In this paper, we propose a wireless telemedicine system which integrates sensor unit, processing unit, and communication unit in one chip bounded to patient's body called mobile-care unit. This will improve patient's mobility and will not affect active daily life during monitoring. To lower the cost of using GPRS network, only abnormal readings are transmitted so the proposed system operates in two modes, store-and-forward mode and real-time mode. In store-and-forward mode the care unit records and transmits patient's vital signs to the server through the internet. When an abnormal heartbeat that the doctor concerns is detected, the care unit transmits it to the server via GPRS network in real-time. The doctor at the server side could communicate with the patient also by using SMS if necessary. The proposed system also has a friendly web-based interface for medical staff to observe immediate vital signs for remote treatment which will give more mobility for medical staff. The remainder of this paper is organized as follows. The system is described in Section 2. The proposed system consists of a mobile-care unit and a server. The hardware and software designs of the mobile-care unit are described in Section 2.2. The system has been implemented and tested. Finally, Section 3 contains some discussions and conclusions.

2. System Design

This section describes in detail the system design based on physiological sensor, signal processing, embedded system, and wireless communication and World Wide Web technologies. Figure 2 illustrates the architecture of the proposed system. Section 2.1 presents an overview of the system architecture. Section 2.2 describes the system components and the detail of the system operation.

Figure 2

The architecture of the proposed system.

2.1. System Architecture

The aim of this study is to design and implement a telemedicine system with intelligent data analysis based on physiological sensors, embedded system, wireless communication, and World Wide Web for vital signs monitoring, patient diagnosis, and home care. Architecture of the proposed system is shown in Figure 2. It mainly comprises the following parts.
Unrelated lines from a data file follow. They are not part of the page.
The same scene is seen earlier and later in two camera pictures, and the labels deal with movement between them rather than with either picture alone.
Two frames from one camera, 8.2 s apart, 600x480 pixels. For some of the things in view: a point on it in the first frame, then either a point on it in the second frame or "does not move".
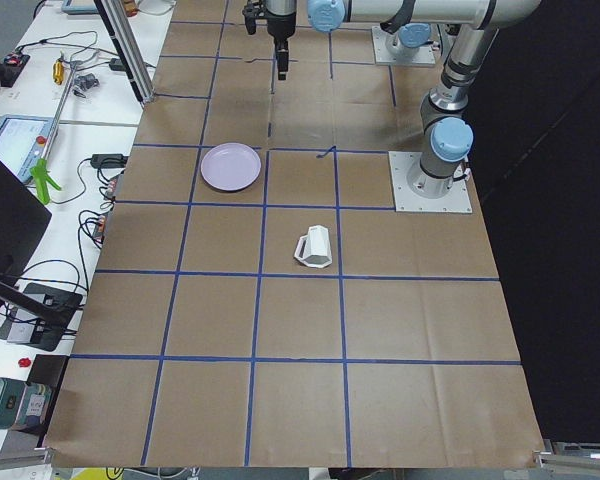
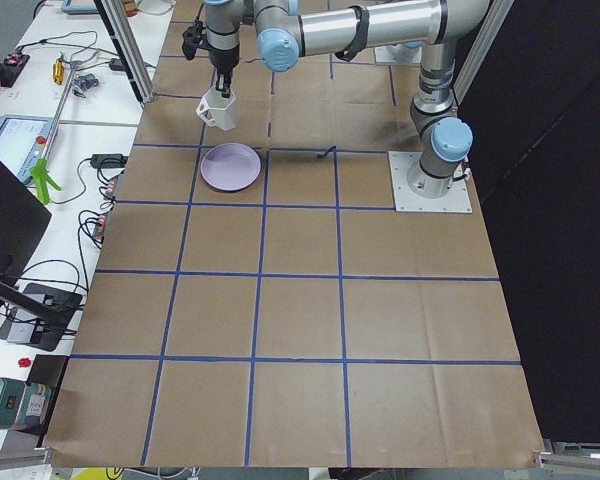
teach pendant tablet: [19, 142] does not move
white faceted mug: [313, 249] -> [218, 110]
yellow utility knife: [58, 72] does not move
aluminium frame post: [117, 20] does not move
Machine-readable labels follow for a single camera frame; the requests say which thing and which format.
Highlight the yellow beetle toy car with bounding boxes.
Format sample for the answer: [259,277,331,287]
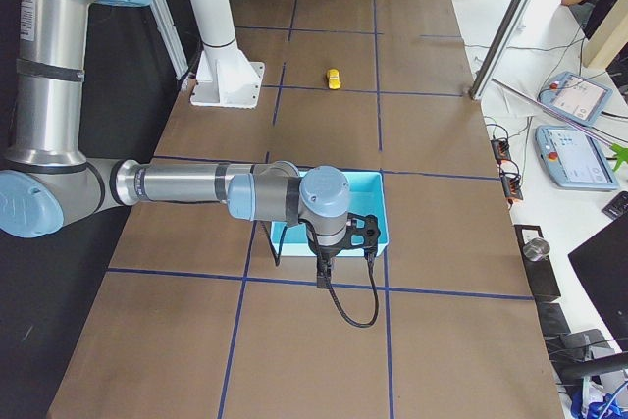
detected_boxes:
[326,68,341,90]

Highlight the lower teach pendant tablet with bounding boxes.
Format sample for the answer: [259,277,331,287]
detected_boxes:
[535,126,619,191]

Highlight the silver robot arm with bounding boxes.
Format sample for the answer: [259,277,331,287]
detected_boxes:
[1,0,351,250]

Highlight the upper black orange connector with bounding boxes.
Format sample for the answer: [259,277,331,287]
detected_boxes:
[491,137,511,163]

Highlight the aluminium frame post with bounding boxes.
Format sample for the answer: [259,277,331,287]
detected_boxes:
[469,0,531,100]

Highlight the upper teach pendant tablet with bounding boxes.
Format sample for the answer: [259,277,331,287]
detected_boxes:
[539,72,612,127]

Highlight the black laptop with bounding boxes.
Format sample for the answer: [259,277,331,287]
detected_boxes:
[568,214,628,351]

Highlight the black orange connector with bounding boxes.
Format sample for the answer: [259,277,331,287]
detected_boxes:
[491,137,511,163]
[499,171,523,204]

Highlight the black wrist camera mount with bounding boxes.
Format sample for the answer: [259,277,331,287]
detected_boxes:
[339,213,381,260]

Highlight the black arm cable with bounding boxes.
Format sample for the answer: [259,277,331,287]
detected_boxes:
[268,220,381,329]

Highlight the teach pendant tablet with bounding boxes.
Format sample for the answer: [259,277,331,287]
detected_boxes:
[535,126,619,191]
[539,72,612,127]

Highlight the steel cup on block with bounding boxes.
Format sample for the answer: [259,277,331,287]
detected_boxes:
[522,237,550,262]

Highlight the lower black orange connector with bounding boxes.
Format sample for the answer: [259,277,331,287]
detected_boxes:
[499,171,523,204]

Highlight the light blue plastic bin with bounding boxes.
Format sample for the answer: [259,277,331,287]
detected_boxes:
[282,171,389,257]

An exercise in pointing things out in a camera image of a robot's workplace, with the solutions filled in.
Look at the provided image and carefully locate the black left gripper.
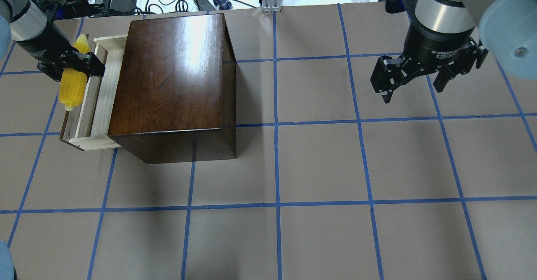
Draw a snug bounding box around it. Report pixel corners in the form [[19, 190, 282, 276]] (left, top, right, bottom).
[[15, 24, 106, 83]]

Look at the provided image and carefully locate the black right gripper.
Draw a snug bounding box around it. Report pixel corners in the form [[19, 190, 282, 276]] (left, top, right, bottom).
[[370, 22, 489, 104]]

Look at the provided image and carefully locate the yellow plastic corn cob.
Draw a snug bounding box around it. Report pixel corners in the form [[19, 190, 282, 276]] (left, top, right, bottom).
[[59, 35, 90, 111]]

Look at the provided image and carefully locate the light wood drawer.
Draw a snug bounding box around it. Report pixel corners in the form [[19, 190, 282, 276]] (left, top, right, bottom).
[[60, 35, 127, 151]]

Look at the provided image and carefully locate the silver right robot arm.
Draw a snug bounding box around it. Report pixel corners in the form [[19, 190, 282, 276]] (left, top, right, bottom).
[[370, 0, 536, 104]]

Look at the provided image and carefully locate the dark brown wooden drawer box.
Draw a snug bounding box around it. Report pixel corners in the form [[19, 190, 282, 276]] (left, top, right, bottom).
[[107, 14, 237, 164]]

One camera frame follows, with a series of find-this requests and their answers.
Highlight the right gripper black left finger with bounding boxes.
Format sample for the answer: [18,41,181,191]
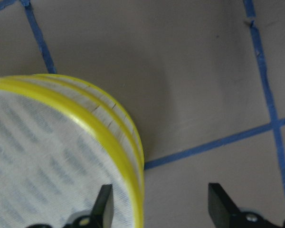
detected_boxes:
[71,184,114,228]

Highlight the yellow steamer basket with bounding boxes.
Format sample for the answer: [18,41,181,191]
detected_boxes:
[0,74,144,228]

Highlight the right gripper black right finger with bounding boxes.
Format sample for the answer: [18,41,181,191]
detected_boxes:
[208,183,279,228]

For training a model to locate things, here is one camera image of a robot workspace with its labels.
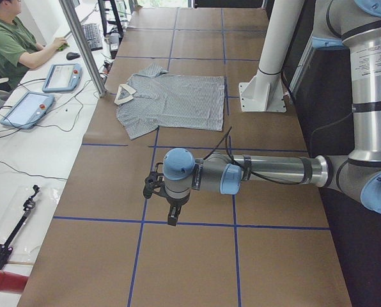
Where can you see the striped polo shirt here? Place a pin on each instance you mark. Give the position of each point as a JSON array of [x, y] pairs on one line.
[[155, 98]]

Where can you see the aluminium frame post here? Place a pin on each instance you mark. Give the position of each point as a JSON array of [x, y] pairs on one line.
[[76, 29]]

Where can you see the red cylinder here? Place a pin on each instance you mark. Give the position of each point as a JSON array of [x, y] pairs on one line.
[[12, 283]]

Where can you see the teach pendant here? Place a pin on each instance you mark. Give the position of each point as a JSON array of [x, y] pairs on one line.
[[62, 78], [28, 110]]

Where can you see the white pedestal column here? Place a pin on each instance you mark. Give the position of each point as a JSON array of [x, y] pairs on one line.
[[264, 92]]

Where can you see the seated person green shirt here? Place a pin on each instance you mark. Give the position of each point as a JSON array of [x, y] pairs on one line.
[[19, 50]]

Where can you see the lower teach pendant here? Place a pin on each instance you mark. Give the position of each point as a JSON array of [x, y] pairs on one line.
[[28, 110]]

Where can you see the upper teach pendant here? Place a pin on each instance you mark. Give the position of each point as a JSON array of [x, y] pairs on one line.
[[62, 78]]

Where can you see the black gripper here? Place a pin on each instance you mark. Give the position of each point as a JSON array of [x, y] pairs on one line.
[[175, 204]]

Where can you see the black keyboard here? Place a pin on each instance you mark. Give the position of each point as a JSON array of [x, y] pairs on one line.
[[93, 36]]

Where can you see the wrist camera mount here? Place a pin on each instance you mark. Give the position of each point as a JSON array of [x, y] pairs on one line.
[[154, 183]]

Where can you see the black computer mouse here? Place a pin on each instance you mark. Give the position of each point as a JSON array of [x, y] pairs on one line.
[[72, 55]]

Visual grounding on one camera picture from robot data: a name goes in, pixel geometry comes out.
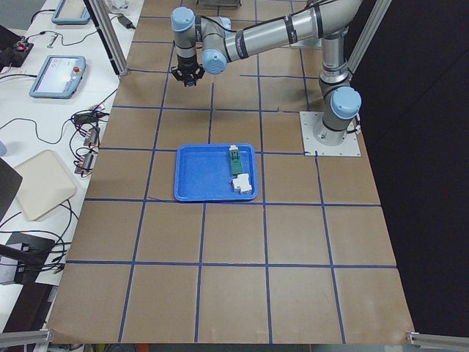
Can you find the teach pendant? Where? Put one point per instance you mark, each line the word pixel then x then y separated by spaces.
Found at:
pixel 59 77
pixel 70 12

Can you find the white circuit breaker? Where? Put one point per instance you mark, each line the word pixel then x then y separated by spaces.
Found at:
pixel 241 183

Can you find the blue plastic tray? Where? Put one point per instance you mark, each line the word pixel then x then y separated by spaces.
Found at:
pixel 203 174

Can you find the metal wire mesh shelf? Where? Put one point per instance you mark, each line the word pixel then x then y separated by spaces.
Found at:
pixel 220 3

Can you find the near teach pendant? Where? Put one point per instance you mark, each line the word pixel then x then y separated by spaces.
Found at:
pixel 59 77

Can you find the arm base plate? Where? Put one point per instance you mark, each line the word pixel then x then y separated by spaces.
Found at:
pixel 320 141

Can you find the aluminium frame post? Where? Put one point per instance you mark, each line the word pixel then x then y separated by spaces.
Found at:
pixel 105 30

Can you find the green terminal block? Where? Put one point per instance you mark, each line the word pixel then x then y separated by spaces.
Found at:
pixel 235 160

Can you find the black power adapter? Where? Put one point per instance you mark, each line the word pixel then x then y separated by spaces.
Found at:
pixel 125 22

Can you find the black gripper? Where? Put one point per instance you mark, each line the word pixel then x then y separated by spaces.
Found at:
pixel 187 63

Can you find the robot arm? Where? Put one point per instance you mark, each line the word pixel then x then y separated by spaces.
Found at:
pixel 207 45

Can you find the far teach pendant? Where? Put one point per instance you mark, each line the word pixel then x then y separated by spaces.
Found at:
pixel 70 12

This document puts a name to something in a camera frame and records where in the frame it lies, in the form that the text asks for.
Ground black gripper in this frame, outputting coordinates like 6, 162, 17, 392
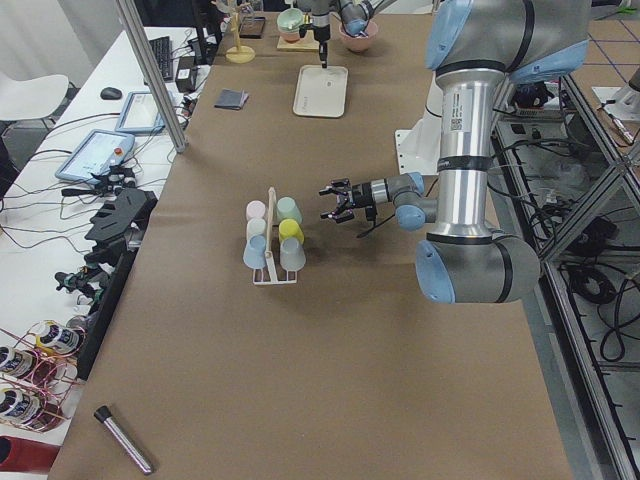
314, 24, 330, 63
319, 178, 373, 223

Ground green cup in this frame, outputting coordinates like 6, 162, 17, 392
276, 196, 303, 224

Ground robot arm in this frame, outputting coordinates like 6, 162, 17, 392
292, 0, 396, 69
327, 1, 592, 303

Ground cream rabbit tray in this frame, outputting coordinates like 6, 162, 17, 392
293, 65, 348, 118

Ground yellow cup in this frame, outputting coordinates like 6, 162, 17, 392
278, 218, 305, 244

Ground grey cup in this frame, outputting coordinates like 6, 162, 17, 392
280, 237, 306, 272

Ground pink cup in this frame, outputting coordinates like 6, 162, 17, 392
245, 200, 267, 221

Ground white cup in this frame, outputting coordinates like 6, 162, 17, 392
246, 218, 267, 240

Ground blue cup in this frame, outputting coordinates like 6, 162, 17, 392
243, 235, 266, 270

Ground bamboo cutting board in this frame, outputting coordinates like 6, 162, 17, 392
277, 35, 319, 52

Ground pink bowl with ice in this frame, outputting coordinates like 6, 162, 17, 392
339, 20, 379, 53

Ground green stacked bowls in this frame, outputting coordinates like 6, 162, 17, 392
277, 8, 304, 43

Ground wooden mug tree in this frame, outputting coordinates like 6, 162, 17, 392
211, 1, 255, 64

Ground grey folded cloth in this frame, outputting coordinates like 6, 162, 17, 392
214, 89, 249, 110

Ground black keyboard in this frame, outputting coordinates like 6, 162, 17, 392
149, 36, 174, 82

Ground teach pendant far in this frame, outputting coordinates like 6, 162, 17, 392
115, 91, 164, 135

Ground teach pendant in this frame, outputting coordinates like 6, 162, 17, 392
55, 129, 135, 184
115, 91, 164, 135

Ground black computer mouse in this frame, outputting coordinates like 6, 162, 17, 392
100, 87, 123, 101

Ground teach pendant near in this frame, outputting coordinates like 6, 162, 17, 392
55, 129, 135, 184

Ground metal tube black cap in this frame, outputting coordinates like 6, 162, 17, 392
94, 405, 155, 475

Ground white wire cup rack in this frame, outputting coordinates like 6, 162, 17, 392
252, 186, 298, 286

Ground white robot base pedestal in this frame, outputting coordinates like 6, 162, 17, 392
395, 78, 443, 176

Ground aluminium frame post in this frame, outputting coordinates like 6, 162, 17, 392
115, 0, 187, 154

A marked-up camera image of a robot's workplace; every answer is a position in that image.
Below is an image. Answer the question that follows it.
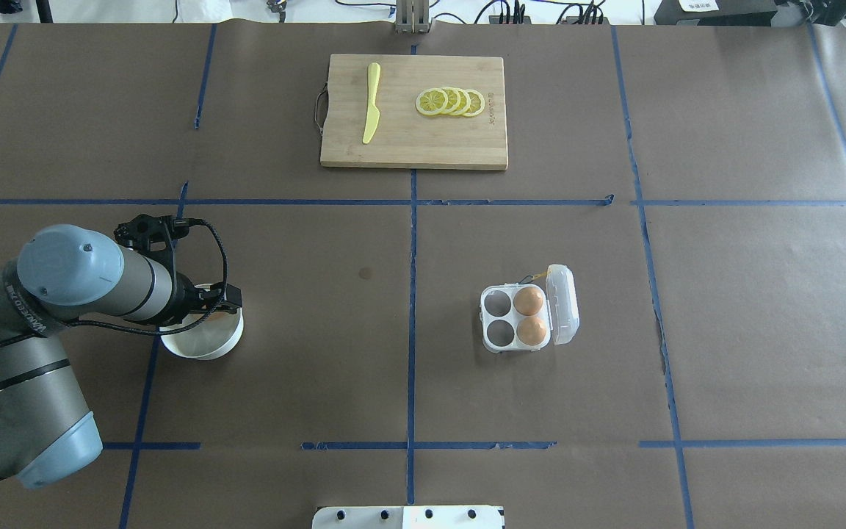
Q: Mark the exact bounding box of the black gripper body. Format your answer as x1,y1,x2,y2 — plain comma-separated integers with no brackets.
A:
172,273,226,325

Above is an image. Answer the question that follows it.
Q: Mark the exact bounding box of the clear plastic egg box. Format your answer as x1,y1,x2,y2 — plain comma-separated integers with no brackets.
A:
479,264,581,354

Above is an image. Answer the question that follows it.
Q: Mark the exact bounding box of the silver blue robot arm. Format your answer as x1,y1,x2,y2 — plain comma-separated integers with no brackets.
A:
0,215,242,489

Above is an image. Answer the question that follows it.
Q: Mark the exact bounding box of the brown egg far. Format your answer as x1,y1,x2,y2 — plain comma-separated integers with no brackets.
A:
513,285,545,316

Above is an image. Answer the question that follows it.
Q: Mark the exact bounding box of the brown egg near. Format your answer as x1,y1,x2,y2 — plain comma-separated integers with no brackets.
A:
516,316,549,348

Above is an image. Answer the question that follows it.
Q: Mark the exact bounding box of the black computer box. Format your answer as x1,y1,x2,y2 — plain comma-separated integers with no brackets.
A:
654,1,778,26

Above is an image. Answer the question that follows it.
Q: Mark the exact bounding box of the white ceramic bowl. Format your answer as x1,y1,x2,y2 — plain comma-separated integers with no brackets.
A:
159,309,245,361

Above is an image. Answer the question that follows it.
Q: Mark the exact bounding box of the yellow plastic knife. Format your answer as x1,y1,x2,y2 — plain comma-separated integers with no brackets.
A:
361,62,382,145

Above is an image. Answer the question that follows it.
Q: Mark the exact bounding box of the wooden cutting board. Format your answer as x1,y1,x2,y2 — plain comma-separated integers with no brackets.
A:
320,54,508,170

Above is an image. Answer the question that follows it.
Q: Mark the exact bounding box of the lemon slice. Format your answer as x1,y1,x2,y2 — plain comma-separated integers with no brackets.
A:
414,88,449,116
461,90,485,118
449,88,471,116
440,87,461,116

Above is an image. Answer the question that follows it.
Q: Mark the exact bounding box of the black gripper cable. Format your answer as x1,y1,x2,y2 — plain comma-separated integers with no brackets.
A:
63,217,230,337

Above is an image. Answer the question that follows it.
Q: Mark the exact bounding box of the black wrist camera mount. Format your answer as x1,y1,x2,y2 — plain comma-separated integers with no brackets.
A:
113,214,190,277

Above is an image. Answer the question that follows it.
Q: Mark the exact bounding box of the aluminium frame post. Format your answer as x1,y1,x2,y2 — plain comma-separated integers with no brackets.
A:
395,0,432,35
Mobile-care unit: it could be bound to patient's body and could acquire real-time or periodical vital signs information without affecting their normal activities. Then an intelligent data analysis scheme is applied to identify abnormal pulses and transmits these data to the remote server by wireless communication through either internet in store-and-forward mode for normal case or cellular networks in real-time mode for abnormal case. The transmission of patient data in real-time mode can also be operated manually. Whenever the user feels uncomfortable, he can transfer his current vital signs to the management unit for advice or a checkup. By this way, the cost for using the GPRS network is lowered because only abnormal signals are transmitted. For possible long-term store-and-forward mode, the raw data can be stored in the extended secure digital flash memory contained in the mobile-care unit.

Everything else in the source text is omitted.